■ **WORK ITEM**:
The whole listing that follows, pictures excepted, should be printed again exactly as given.

■ **INFORMATION SHOWN**:
□ □ □ □ □

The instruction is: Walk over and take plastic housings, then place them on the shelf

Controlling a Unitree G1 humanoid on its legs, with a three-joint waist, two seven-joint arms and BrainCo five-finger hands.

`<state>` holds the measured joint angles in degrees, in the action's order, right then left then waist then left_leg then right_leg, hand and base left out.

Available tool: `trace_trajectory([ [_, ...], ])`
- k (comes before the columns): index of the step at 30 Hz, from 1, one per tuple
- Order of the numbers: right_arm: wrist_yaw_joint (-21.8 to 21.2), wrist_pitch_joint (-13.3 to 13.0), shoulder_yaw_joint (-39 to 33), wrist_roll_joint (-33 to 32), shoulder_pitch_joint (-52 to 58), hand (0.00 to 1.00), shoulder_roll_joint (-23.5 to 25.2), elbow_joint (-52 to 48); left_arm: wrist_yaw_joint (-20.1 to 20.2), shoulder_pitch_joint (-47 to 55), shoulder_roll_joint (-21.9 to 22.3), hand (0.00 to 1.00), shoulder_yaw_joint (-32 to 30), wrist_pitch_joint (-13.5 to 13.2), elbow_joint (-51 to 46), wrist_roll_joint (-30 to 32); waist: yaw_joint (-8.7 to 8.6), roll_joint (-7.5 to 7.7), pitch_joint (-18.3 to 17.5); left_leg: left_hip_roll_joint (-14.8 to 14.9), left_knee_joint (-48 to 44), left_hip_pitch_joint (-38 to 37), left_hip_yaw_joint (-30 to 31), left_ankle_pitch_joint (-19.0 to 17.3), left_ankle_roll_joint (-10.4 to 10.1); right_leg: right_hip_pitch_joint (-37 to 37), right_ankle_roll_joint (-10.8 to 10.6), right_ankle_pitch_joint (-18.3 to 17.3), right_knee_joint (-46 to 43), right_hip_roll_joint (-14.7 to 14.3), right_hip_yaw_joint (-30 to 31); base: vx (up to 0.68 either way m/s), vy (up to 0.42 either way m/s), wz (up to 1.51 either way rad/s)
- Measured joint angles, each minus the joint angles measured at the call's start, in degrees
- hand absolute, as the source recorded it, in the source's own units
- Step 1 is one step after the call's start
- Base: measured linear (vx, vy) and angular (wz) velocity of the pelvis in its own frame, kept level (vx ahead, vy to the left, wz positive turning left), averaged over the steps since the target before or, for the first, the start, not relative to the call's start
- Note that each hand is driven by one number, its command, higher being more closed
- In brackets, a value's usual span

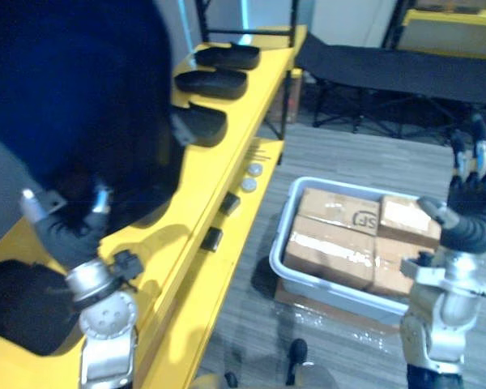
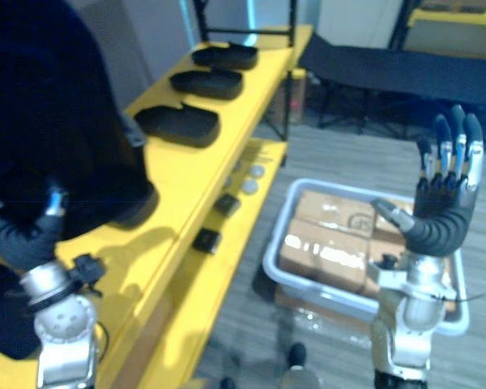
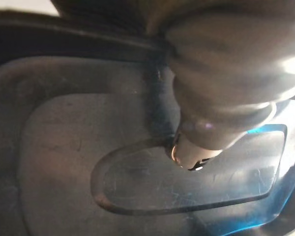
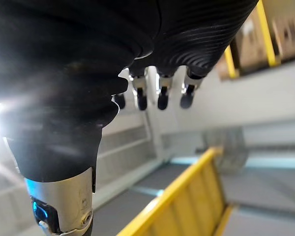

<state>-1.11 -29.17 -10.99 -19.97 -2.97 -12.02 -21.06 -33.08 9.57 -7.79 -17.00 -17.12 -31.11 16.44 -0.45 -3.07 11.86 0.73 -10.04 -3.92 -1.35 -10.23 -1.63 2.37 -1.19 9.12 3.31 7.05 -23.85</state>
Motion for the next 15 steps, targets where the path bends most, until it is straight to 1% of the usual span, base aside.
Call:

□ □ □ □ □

■ **TASK RESULT**:
The instruction is: Walk over and take plastic housings, then place them on the shelf

Controlling a Unitree G1 humanoid on its legs, with a three-joint waist, two seven-joint arms and BrainCo five-finger hands.

`<state>` holds the measured joint angles in degrees, in the action's order, right then left then waist then left_leg then right_leg, hand and base left out.

Available tool: `trace_trajectory([ [_, ...], ])`
- k (comes before the columns): index of the step at 30 Hz, from 1, one per tuple
- Order of the numbers: right_arm: wrist_yaw_joint (-21.8 to 21.2), wrist_pitch_joint (-13.3 to 13.0), shoulder_yaw_joint (-39 to 33), wrist_roll_joint (-33 to 32), shoulder_pitch_joint (-52 to 58), hand (0.00 to 1.00), shoulder_roll_joint (-23.5 to 25.2), elbow_joint (-52 to 48); left_arm: wrist_yaw_joint (-20.1 to 20.2), shoulder_pitch_joint (-47 to 55), shoulder_roll_joint (-21.9 to 22.3), hand (0.00 to 1.00), shoulder_yaw_joint (-32 to 30), wrist_pitch_joint (-13.5 to 13.2), elbow_joint (-51 to 46), wrist_roll_joint (-30 to 32); waist: yaw_joint (-8.7 to 8.6), roll_joint (-7.5 to 7.7), pitch_joint (-18.3 to 17.5); left_leg: left_hip_roll_joint (-14.8 to 14.9), left_knee_joint (-48 to 44), left_hip_pitch_joint (-38 to 37), left_hip_yaw_joint (-30 to 31), left_ankle_pitch_joint (-19.0 to 17.3), left_ankle_roll_joint (-10.4 to 10.1); right_leg: right_hip_pitch_joint (-37 to 37), right_ankle_roll_joint (-10.8 to 10.6), right_ankle_pitch_joint (-18.3 to 17.3), right_knee_joint (-46 to 43), right_hip_roll_joint (-14.7 to 14.3), right_hip_yaw_joint (-30 to 31); base: vx (up to 0.68 either way m/s), vy (up to 0.42 either way m/s), wz (up to 1.51 either way rad/s)
- Measured joint angles, each minus the joint angles measured at the call's start, in degrees
- hand absolute, as the source recorded it, in the source's own units
- Step 1 is one step after the call's start
- Base: measured linear (vx, vy) and angular (wz) velocity of the pelvis in its own frame, kept level (vx ahead, vy to the left, wz positive turning left), averaged over the steps since the target before or, for the first, the start, not relative to the call's start
- Note that each hand is driven by one number, its command, higher being more closed
- In brackets, a value's usual span


<state>-1.11 -29.17 -10.99 -19.97 -2.97 -12.02 -21.06 -33.08 9.57 -7.79 -17.00 -17.12 -31.11 16.44 -0.45 -3.07 11.86 0.73 -10.04 -3.92 -1.35 -10.23 -1.63 2.37 -1.19 9.12 3.31 7.05 -23.85</state>
Motion for the next 15 steps, targets where the path bends most, until it is straight to 1% of the usual span, base aside.
Call:

No more output will be given.